Drewitt, one of the game's most impressive instructors, has been brought to Bermuda for a two-week coaching stint aimed at improving the squad for a crucial year, which includes the Caribbean tournament in late November and the World Cup qualifier against the USA Eagles on March 12. He is also teaching players and officials to become coaches so that more young people in Bermuda can be lured into the game.

And despite excruciating hot weather under achingly blue skies, Drewitt has been working hard -- 12-hour days on the weekends are the norm -- stomping through the National Sports Club pitch the way men in southern France stomp on grapes -- easily and with enthusiasm.

Drewitt, 35, is clearly a man on a mission. This disciple of the game has been busy proselytising rugby all over the world with evangelical fervour. Lately his bewitching homilies have been aimed at players from Canada, the United States and Europe.

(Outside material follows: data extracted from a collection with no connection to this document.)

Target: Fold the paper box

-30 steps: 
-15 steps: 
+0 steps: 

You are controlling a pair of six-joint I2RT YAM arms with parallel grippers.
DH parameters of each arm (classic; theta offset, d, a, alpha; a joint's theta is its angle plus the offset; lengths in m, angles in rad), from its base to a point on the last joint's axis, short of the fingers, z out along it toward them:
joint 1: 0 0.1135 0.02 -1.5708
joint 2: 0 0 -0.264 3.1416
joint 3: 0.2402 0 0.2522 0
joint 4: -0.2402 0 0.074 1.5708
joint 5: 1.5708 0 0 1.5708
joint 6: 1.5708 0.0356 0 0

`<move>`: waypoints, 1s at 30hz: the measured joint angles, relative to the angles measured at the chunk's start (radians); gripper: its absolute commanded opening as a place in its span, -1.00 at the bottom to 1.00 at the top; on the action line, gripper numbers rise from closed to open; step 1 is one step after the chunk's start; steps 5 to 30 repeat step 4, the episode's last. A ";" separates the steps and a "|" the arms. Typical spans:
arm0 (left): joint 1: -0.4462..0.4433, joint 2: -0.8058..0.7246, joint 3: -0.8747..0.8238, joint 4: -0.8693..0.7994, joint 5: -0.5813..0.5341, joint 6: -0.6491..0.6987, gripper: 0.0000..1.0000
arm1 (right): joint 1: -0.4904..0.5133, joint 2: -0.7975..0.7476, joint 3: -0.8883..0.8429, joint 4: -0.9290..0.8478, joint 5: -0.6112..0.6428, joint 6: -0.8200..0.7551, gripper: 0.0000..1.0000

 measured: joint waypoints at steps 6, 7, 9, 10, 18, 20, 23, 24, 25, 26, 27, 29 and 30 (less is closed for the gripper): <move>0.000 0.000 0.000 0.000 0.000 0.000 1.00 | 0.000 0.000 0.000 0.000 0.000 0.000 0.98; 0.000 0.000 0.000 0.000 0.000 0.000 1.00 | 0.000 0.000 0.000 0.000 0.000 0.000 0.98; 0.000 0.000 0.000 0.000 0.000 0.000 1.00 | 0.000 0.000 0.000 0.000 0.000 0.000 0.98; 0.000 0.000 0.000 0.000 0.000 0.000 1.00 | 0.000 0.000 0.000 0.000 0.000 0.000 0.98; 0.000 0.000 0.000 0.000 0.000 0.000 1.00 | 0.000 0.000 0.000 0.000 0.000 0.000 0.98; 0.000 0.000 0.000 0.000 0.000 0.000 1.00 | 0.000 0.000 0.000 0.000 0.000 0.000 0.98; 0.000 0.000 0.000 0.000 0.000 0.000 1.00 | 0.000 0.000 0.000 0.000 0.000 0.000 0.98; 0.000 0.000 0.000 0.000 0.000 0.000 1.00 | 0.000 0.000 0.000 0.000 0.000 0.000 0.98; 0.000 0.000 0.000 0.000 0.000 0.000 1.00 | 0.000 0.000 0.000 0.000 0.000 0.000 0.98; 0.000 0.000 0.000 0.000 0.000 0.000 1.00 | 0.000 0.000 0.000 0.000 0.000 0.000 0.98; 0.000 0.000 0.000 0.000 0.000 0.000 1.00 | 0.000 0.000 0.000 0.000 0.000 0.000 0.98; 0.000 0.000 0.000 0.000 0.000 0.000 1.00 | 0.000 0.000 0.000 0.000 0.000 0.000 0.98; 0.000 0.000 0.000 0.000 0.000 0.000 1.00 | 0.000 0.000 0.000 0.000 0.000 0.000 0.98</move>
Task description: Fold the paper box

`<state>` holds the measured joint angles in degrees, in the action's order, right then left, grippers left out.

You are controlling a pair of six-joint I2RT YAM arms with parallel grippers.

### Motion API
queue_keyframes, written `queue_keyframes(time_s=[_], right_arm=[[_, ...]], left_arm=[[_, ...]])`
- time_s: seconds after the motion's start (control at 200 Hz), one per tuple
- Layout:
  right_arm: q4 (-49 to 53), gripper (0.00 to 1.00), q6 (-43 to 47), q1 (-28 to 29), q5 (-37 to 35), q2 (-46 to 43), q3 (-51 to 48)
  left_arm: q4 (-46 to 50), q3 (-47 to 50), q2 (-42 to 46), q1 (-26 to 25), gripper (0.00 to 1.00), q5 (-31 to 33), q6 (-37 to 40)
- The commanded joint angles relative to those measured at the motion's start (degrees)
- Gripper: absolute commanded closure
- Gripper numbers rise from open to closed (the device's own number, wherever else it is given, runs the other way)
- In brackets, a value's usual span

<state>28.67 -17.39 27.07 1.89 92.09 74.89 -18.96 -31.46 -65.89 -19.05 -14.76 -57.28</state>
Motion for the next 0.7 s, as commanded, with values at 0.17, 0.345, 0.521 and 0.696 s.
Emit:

His main goal is to develop coaching in the countries he visits so that youngsters can be taught the game in fresh and interesting ways.

The system he leans on is from his native England, with a sprinkling of methods from Australia and New Zealand added for good measure.

Danny Cozens, who is being looked upon for bringing salt and vinegar to a Police roster decimated due to contract terminations on the force, is the type of player Drewitt covets.

A hard-hitting, take-every-rub-the-wrong-way player during his days in county and divisional rugby in England, Drewitt places a premium on players who have atittude. He prefers a faster, feistier bunch of players -- guys who can run, tackle, chew gum, salivate and growl at the same time.

"He's helping us understand the game better,'' said Cozens. "We've covered a whole range of aspects -- scrums, rucks and mauls, place-kicking, positional skills, tactical options and team play over individual play. He's put everything together in one neat package.'' Now a lecturer at Exeter College in England, Drewitt's aim is to give rugby players in Bermuda a new way of looking at things.

"Plus a few things they haven't seen before,'' he said. "Things we've developed for our own national team in England.'' "Heck, Bermuda has a major task and a lot of hard work ahead of them,'' he added, referring to the World Cup qualifier next spring. "Bermuda will have to keep ball away from the Eagles and whether they can do it for 80 minutes, I simply don't know.'' But a situation that once looked look like a tighter fit than a rugby team's field trip in a mini-van, Drewitt now has the national squad believing they are capable of pulling off what was once unthinkable.

"This is something we should have done a while back,'' said Bermuda Rugby Football Union official Brian Toms. "Most important, it gives us a new focus on what to coach. We've really been behind in this matter.'' Sunday is the unofficial start of the 1993-94 season with the Sandys Boat Club tournament (1 p.m.).

BACK TO BASICS -- Bermuda national team coach Keiron Peacock, left, and Peter Drewitt watch closely as players participate in a work-out under Drewitt's expert tutelage. Drewitt has been brought to Bermuda to give the national team some pointers.